1950s US science fiction magazine

Super-Science Fiction was an American digest science fiction magazine published from 1956 to 1959, edited by W. W. Scott and published by Feature Publications. Robert Silverberg and Harlan Ellison, who were at the start of their careers at the time, were already selling crime stories to Scott for his other magazines, Trapped and Guilty, and quickly started bringing Scott science fiction stories as well. Scott bought scores of stories from the pair during the magazine's short life; Silverberg in particular had at least one story in every single issue, and often two or three (and on one occasion, four). Much of the remainder was sent in by literary agents, and generally comprised material rejected by other magazines first, though Scott did obtain two stories from Isaac Asimov.
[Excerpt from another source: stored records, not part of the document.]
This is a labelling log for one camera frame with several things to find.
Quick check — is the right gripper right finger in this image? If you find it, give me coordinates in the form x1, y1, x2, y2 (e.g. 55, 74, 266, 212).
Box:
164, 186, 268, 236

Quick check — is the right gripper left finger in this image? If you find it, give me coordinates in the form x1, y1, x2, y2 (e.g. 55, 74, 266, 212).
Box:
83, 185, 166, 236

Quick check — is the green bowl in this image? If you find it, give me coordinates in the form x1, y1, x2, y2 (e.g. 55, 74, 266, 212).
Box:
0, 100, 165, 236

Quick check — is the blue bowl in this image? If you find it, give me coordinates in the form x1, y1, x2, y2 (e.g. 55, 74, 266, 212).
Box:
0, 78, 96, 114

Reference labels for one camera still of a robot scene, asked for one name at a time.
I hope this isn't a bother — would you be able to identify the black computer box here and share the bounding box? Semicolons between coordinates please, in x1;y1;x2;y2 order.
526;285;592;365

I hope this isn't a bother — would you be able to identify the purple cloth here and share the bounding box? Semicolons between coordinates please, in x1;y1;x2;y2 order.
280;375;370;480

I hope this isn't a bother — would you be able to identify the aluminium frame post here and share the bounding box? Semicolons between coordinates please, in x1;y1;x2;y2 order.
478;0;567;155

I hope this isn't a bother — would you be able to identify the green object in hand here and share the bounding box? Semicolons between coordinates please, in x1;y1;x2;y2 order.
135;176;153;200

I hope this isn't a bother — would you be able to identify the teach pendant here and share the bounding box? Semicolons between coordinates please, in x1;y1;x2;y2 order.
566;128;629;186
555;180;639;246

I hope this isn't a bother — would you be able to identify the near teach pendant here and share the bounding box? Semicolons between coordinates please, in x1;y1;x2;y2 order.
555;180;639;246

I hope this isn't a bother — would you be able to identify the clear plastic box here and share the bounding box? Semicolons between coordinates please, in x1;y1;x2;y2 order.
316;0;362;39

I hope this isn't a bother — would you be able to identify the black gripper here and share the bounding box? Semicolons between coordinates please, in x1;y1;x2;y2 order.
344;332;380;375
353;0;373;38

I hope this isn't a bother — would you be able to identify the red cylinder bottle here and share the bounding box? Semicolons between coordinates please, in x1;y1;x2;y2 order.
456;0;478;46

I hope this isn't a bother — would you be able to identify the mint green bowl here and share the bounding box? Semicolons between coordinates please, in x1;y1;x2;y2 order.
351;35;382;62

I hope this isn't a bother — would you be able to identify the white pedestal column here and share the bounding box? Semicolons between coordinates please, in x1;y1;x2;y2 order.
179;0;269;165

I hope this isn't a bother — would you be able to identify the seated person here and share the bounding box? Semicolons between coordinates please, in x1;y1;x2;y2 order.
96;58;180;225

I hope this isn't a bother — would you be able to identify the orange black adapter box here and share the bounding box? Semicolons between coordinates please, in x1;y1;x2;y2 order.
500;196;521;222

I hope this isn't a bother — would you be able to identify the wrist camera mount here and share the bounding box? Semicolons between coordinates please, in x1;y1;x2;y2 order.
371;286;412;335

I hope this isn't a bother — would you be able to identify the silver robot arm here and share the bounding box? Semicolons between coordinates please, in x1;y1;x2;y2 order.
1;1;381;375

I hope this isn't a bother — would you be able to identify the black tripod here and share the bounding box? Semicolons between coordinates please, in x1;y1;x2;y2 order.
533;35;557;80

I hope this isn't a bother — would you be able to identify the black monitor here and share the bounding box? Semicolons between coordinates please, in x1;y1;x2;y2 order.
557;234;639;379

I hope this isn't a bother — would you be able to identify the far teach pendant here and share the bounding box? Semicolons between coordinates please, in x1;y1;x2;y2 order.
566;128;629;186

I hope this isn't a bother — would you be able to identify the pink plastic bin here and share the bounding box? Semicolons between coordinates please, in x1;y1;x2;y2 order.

After a couple of years, Feature decided to switch the focus of the magazine to monster stories, hoping to cash in on the trend that was making Famous Monsters of Filmland a success at that time. Four more issues appeared, all the stories featuring a monster in some way, but Feature brought the axe down in 1959. The last issue was dated October that year. The magazine is not highly regarded by critics, though Silverberg considers the material he wrote for Scott and other action-adventure magazine publishers to have helped him learn his trade as a writer.

== Publication history ==
In 1940, Feature Publications began publishing Prize Comics, and followed this with other successful superhero titles, including Frankenstein Comics and Headline Comics. The Comics Code, introduced in 1954, forced Feature to stop publication of all three titles by late 1956. Two crime magazines took their place: Trapped, under their Headline imprint, and Guilty. Both were edited by William W. Scott, who had come over to Feature from Fiction House, which had gone out of business in 1955. Feature added Super-Science Fiction to Headline's list at the end of 1956, and gave it to Scott to edit, though he was not knowledgeable about the genre. According to Robert Silverberg's later recollection, the new magazine had been Scott's idea, and Scott had persuaded Feature to launch it. Scott paid two cents a word for both fiction and non-fiction, a rate that made the magazine competitive with the other major titles in the field.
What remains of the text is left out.